The string "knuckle" may appear in lines of the listing. Report each line where it does.

* _DATA_

- - -

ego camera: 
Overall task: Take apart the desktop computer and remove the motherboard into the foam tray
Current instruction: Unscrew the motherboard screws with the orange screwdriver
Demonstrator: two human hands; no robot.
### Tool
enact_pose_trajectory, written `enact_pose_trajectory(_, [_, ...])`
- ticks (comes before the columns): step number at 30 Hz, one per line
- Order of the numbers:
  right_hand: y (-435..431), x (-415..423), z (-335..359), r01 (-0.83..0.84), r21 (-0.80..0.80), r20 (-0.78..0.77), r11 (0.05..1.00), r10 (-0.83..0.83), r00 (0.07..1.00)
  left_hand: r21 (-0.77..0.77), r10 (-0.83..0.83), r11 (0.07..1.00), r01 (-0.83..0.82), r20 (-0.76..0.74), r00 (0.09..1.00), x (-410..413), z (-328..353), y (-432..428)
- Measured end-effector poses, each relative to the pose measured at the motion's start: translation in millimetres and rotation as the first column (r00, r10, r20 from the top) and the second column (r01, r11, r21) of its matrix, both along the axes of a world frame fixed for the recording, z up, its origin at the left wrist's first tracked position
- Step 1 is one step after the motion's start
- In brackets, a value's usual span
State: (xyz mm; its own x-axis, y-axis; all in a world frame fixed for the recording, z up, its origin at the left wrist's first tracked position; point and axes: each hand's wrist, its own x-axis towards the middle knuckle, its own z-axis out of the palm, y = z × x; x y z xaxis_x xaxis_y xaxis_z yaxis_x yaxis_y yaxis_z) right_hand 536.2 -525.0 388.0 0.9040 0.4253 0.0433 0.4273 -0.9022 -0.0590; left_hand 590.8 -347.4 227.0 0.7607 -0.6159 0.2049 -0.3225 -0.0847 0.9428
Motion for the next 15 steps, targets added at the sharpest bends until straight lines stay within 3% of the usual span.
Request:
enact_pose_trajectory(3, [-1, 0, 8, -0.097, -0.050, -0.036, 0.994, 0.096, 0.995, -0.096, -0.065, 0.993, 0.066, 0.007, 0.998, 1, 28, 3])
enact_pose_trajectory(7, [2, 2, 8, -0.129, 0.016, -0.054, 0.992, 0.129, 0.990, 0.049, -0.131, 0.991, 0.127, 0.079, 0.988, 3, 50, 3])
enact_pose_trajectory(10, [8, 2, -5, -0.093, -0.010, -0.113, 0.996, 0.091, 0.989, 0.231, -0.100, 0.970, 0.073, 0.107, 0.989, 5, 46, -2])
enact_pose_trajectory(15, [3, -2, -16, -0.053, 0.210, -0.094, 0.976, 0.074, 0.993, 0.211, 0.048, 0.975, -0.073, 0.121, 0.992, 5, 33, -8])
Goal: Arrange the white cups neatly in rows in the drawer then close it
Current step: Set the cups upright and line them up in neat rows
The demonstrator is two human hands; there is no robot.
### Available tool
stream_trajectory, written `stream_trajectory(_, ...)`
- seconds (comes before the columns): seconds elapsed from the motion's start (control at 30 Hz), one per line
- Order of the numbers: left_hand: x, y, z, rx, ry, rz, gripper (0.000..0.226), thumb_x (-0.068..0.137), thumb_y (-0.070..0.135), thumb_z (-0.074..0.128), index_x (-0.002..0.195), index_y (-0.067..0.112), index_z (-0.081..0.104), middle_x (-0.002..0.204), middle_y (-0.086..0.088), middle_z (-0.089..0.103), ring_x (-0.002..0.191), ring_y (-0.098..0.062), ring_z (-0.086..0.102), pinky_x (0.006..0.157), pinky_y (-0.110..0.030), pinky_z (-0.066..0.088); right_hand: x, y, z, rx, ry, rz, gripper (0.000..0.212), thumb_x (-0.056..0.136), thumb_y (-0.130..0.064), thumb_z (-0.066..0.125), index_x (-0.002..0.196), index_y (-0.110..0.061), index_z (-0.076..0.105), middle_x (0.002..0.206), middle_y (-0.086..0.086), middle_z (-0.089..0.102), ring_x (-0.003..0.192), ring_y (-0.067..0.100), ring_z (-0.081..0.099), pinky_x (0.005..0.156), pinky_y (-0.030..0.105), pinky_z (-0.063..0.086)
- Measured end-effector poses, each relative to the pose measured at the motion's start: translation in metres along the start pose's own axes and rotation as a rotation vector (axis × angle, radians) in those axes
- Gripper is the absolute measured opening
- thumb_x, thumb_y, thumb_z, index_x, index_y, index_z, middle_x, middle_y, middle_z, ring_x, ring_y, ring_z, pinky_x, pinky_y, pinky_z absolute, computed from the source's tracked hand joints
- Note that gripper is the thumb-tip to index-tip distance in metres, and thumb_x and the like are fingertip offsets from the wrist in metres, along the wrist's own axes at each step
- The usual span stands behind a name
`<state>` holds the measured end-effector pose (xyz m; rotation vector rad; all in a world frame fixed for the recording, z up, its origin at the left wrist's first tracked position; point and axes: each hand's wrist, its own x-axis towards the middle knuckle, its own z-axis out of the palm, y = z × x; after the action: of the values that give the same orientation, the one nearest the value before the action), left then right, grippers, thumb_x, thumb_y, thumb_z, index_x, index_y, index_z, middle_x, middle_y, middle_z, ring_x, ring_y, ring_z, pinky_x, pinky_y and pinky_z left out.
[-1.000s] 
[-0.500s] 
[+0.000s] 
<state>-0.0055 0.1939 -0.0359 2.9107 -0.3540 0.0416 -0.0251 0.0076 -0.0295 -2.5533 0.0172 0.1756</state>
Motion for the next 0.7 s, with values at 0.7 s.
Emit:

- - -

* _WRITTEN RESPONSE_
State: (xyz mm; its own x-axis, y-axis; all in a world frame fixed for the recording, z up, its origin at the left wrist's first tracked position; point and axes: each hand's wrist, its own x-axis towards the middle knuckle, its own z-axis out of the palm, y = z × x; x y z xaxis_x xaxis_y xaxis_z yaxis_x yaxis_y yaxis_z) right_hand 536.2 -525.0 388.0 0.9040 0.4253 0.0433 0.4273 -0.9022 -0.0590; left_hand 590.8 -347.4 227.0 0.7607 -0.6159 0.2049 -0.3225 -0.0847 0.9428
`<state>` holds the measured end-effector pose (xyz m; rotation vector rad; all in a world frame fixed for the recording, z up, its origin at the left wrist's first tracked position; point and axes: each hand's wrist, its own x-axis towards the middle knuckle, its own z-axis out of the palm, y = z × x; after the action: of the values that give the same orientation, the one nearest the value before the action), left then right, grippers, thumb_x, thumb_y, thumb_z, index_x, index_y, index_z, middle_x, middle_y, middle_z, ring_x, ring_y, ring_z, pinky_x, pinky_y and pinky_z left out.

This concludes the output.